§ **Work task**
Restate each entry shown beneath this instruction, keeping its wording intact.

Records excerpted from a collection
:::

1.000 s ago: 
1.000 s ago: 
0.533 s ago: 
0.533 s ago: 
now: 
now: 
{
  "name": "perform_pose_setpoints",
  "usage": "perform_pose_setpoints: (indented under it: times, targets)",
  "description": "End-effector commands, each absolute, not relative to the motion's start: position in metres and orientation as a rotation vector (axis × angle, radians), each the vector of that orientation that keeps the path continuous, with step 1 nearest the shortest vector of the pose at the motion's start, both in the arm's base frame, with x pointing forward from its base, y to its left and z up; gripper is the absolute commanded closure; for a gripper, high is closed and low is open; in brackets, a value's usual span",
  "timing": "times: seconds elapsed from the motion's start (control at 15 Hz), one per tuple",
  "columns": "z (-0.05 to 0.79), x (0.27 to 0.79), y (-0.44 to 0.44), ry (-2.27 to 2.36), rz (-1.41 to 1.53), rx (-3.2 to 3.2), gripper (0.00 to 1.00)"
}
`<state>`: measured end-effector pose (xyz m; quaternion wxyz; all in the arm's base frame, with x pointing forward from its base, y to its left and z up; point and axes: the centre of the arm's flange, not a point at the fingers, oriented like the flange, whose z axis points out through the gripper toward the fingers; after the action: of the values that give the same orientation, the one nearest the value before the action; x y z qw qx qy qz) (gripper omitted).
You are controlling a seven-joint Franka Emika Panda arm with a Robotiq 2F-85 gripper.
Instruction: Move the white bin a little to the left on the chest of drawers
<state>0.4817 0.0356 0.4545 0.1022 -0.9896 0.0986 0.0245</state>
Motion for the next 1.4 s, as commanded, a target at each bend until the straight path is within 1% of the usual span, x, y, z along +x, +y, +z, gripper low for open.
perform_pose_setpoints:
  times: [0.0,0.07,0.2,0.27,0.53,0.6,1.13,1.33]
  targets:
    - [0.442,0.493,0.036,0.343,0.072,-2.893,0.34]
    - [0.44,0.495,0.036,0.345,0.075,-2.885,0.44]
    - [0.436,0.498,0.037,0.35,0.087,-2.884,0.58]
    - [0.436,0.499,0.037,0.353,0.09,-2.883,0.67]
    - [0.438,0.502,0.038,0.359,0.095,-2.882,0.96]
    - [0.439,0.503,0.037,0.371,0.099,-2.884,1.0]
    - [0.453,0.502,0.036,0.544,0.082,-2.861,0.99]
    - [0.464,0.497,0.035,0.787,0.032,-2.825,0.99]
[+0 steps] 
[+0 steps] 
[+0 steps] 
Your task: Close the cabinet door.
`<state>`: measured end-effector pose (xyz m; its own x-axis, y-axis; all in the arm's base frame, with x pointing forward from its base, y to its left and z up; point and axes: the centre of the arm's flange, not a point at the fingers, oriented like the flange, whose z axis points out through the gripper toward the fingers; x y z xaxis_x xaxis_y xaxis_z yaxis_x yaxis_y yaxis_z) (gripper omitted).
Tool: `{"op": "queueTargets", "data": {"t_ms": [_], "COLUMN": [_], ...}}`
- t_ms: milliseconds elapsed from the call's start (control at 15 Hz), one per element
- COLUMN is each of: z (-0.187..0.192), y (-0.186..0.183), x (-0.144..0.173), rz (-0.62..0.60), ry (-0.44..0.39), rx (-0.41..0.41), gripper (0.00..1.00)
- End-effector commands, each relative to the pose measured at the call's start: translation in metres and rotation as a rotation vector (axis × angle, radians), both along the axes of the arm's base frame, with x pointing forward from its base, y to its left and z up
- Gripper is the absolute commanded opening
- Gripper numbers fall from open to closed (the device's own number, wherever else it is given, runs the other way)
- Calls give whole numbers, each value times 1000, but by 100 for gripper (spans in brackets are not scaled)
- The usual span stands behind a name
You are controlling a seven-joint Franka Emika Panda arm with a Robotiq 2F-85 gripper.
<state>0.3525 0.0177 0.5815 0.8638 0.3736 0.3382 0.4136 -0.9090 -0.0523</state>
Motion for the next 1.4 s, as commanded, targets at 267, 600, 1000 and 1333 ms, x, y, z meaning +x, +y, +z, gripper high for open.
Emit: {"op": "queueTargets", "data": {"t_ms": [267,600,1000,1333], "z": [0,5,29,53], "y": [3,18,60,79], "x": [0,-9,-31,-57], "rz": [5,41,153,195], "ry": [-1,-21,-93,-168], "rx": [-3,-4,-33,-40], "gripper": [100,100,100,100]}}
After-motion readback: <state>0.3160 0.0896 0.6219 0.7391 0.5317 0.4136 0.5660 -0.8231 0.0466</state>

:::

§ **Result of this task**
1.000 s ago: 
1.000 s ago: 
0.533 s ago: 
0.533 s ago: 
now: 
now: 
{
  "name": "perform_pose_setpoints",
  "usage": "perform_pose_setpoints: (indented under it: times, targets)",
  "description": "End-effector commands, each absolute, not relative to the motion's start: position in metres and orientation as a rotation vector (axis × angle, radians), each the vector of that orientation that keeps the path continuous, with step 1 nearest the shortest vector of the pose at the motion's start, both in the arm's base frame, with x pointing forward from its base, y to its left and z up; gripper is the absolute commanded closure; for a gripper, high is closed and low is open; in brackets, a value's usual span",
  "timing": "times: seconds elapsed from the motion's start (control at 15 Hz), one per tuple",
  "columns": "z (-0.05 to 0.79), x (0.27 to 0.79), y (-0.44 to 0.44), ry (-2.27 to 2.36), rz (-1.41 to 1.53), rx (-3.2 to 3.2), gripper (0.00 to 1.00)"
}
`<state>`: measured end-effector pose (xyz m; quaternion wxyz; all in the arm's base frame, with x pointing forward from its base, y to its left and z up; point and axes: the centre of the arm's flange, not a point at the fingers, oriented like the flange, whose z axis points out through the gripper toward the fingers; after the action: of the values that give the same orientation, the one nearest the value before the action; x y z qw qx qy qz) (gripper omitted).
You are controlling a seven-joint Franka Emika Panda arm with a Robotiq 2F-85 gripper.
Instruction: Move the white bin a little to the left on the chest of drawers
<state>0.4817 0.0356 0.4545 0.1022 -0.9896 0.0986 0.0245</state>
Motion for the next 1.4 s, as commanded, a target at each bend until the straight path is within 1% of the usual span, x, y, z along +x, +y, +z, gripper low for open.
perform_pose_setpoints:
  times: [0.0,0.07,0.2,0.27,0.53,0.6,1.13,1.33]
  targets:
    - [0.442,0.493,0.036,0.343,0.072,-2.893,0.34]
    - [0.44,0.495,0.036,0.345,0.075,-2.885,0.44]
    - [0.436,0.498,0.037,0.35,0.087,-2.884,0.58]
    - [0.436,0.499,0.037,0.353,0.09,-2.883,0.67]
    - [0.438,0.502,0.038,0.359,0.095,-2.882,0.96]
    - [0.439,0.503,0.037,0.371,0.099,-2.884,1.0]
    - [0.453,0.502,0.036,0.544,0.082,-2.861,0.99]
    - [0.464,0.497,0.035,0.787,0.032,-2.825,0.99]
[+0 steps] 
[+0 steps] 
[+0 steps] 
Your task: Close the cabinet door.
`<state>`: measured end-effector pose (xyz m; its own x-axis, y-axis; all in the arm's base frame, with x pointing forward from its base, y to its left and z up; point and axes: the centre of the arm's flange, not a point at the fingers, oriented like the flange, whose z axis points out through the gripper toward the fingers; x y z xaxis_x xaxis_y xaxis_z yaxis_x yaxis_y yaxis_z) (gripper omitted).
Tool: `{"op": "queueTargets", "data": {"t_ms": [_], "COLUMN": [_], ...}}`
- t_ms: milliseconds elapsed from the call's start (control at 15 Hz), one per element
- COLUMN is each of: z (-0.187..0.192), y (-0.186..0.183), x (-0.144..0.173), rz (-0.62..0.60), ry (-0.44..0.39), rx (-0.41..0.41), gripper (0.00..1.00)
- End-effector commands, each relative to the pose measured at the call's start: translation in metres and rotation as a rotation vector (axis × angle, radians), both along the axes of the arm's base frame, with x pointing forward from its base, y to its left and z up
- Gripper is the absolute commanded opening
- Gripper numbers fall from open to closed (the device's own number, wherever else it is given, runs the other way)
- Calls give whole numbers, each value times 1000, but by 100 for gripper (spans in brackets are not scaled)
- The usual span stands behind a name
You are controlling a seven-joint Franka Emika Panda arm with a Robotiq 2F-85 gripper.
<state>0.3525 0.0177 0.5815 0.8638 0.3736 0.3382 0.4136 -0.9090 -0.0523</state>
Motion for the next 1.4 s, as commanded, targets at 267, 600, 1000 and 1333 ms, x, y, z meaning +x, +y, +z, gripper high for open.
Emit: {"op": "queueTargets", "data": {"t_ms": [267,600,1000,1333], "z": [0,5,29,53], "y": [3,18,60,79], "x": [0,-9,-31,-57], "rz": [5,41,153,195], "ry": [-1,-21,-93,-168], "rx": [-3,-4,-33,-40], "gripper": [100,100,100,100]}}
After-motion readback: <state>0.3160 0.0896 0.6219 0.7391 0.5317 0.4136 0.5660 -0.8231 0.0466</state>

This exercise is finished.